Mark van der Wilk

Mark van der Wilk

Lecturer in Machine Learning

Imperial College London

Research

I am a lecturer (assistant professor) in the Department of Computing at Imperial College London. Together with my research group, I work on machine learning, which aims to automatically find solutions to problems by gaining experience (data) from interacting with the environment. I aim to improve three properties of ML methods:

  • Automatic Machine Learning: Methods are too brittle, and require human design and oversight.
  • Data efficiency: Making better predictions with less data.
  • Uncertainty quantification and decision making: Uncertainty tells us when risks are worth taking.

Improvements in these areas would benefit the full spectrum of applications: from tasks with small amounts of data where eliminating noise is important, to high-dimensional large-data settings where neural networks are applied to natural data like images. To tackle these problems, I apply strong principles from statistics to machine learning models. Doing so requires developing accurate approximations to the statistical methods, as the exact computations are impossible to do. In terms of methods, I mainly work on Gaussian processes and neural networks (and the strong links between them).

My work has been presented at the leading machine learning conferences (NeurIPS and ICML), and includes a best paper award. Personally, I’m currently enthusiastic about our paper on learning what invariance should be used as an inductive bias for a dataset of interest.

See my Research Overview page for more details on my research interests.

Academic or Industrial Collaborations

I am also interested in applied problems, and am keen to collaborate. While my research overview gives a more complete picture of topics, I wanted to give a special mention to problems where 1) signal needs to be distinguished from noise, 2) knowledge needs to be encoded into the model, or 3) data is scarce, or needs to be acquired intelligently. Tools like (deep) Gaussian processes can make a difference here, and recent developments have provided new capabilities of dealing with higher-dimensional inputs or large datasets. Current ongoing collaborations include tailored Bayesian optimisation models for biomolecular design or optimisation of chemical processes.

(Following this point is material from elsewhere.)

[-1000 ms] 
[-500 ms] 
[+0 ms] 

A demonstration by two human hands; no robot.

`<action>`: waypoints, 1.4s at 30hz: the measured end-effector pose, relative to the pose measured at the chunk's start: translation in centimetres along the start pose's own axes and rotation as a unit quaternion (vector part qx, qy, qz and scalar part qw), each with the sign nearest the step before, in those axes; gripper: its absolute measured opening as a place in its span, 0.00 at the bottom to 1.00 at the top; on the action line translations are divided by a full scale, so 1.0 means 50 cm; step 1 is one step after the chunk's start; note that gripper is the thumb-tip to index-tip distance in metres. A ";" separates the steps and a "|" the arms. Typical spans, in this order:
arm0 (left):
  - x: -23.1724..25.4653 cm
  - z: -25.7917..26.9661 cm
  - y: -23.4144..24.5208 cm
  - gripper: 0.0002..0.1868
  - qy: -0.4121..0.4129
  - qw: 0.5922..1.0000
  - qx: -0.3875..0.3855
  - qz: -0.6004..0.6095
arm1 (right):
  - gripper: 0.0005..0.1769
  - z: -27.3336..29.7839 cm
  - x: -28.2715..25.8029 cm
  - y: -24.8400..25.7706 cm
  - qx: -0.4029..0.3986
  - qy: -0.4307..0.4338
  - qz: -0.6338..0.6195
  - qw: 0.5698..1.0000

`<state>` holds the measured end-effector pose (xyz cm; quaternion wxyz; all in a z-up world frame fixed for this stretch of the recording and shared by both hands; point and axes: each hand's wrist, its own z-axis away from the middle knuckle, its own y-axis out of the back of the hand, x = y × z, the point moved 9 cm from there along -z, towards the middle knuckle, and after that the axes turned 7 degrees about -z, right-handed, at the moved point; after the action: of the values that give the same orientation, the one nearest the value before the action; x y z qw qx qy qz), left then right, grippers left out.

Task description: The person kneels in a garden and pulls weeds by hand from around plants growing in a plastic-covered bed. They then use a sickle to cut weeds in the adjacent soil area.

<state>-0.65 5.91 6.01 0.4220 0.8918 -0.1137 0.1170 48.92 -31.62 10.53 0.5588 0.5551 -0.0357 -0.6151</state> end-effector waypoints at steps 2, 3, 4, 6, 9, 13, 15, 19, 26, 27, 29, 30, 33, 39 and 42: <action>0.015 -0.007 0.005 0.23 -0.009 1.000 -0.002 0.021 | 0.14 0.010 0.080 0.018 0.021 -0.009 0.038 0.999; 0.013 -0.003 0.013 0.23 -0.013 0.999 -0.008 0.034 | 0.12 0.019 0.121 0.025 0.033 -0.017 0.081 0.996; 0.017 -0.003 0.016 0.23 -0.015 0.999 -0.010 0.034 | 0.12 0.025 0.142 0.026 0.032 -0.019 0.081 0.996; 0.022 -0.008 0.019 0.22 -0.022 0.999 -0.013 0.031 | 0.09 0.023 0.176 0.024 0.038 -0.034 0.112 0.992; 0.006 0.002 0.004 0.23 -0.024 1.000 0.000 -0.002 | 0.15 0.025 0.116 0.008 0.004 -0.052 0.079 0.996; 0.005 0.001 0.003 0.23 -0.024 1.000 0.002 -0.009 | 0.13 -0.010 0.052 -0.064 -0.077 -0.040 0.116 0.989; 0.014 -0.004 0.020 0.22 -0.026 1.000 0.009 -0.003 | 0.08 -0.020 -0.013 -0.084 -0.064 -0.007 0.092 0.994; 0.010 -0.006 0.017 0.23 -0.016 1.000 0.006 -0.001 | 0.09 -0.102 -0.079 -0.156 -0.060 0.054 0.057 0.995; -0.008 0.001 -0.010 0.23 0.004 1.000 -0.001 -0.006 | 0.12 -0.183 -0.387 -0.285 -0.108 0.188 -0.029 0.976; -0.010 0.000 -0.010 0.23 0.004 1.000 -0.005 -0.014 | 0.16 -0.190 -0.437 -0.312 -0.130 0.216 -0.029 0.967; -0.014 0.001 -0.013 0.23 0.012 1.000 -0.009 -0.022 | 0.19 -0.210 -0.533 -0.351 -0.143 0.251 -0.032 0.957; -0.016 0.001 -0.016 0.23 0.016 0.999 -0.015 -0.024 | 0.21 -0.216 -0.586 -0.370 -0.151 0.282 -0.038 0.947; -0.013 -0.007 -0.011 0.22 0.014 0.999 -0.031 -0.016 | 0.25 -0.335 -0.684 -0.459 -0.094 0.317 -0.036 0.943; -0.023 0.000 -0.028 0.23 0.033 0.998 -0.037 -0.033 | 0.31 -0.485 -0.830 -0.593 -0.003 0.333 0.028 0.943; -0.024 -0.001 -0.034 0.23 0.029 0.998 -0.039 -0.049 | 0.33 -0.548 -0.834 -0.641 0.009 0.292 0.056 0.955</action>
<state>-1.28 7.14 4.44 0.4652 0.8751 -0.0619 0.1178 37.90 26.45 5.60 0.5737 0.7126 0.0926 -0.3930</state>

If you have a problem that fits these descriptions, please do get in touch. Collaborations can range from publishing case-studies or datasets which can serve as a community benchmark, to consulting, to methods research.

Working with me

I will have spaces for a small number (~2) of PhD students a year in the next few years. I am looking for people with a strong academic background (particularly strong mathematical skills) who are keen to work on topics that are aligned with my interests. I have written up some tips and guidelines for applying, which I recommend you read before getting in touch or submitting your application.

About

Before starting at Imperial, I worked with Dr. James Hensman for two years as a machine learning researcher at Secondmind, a research-led startup aiming to solve a wide variety of decision making problems. I did my PhD in the Machine Learning Group at the University of Cambridge, working with Prof. Carl Rasmussen, and completing my thesis in 2017. I was funded by the EPSRC and awarded a Qualcomm Innovation Fellowship for my final year. During my PhD, I occasionally worked as a machine learning consultant, and I also spent a few months as a visiting researcher at Google in Mountain View, CA. I moved to the UK from the Netherlands for my undergraduate degree in Engineering.

Recent Publications

(2022). Improved Inverse-Free Variational Bounds for Sparse Gaussian Processes. Fourth Symposium on Advances in Approximate Bayesian Inference.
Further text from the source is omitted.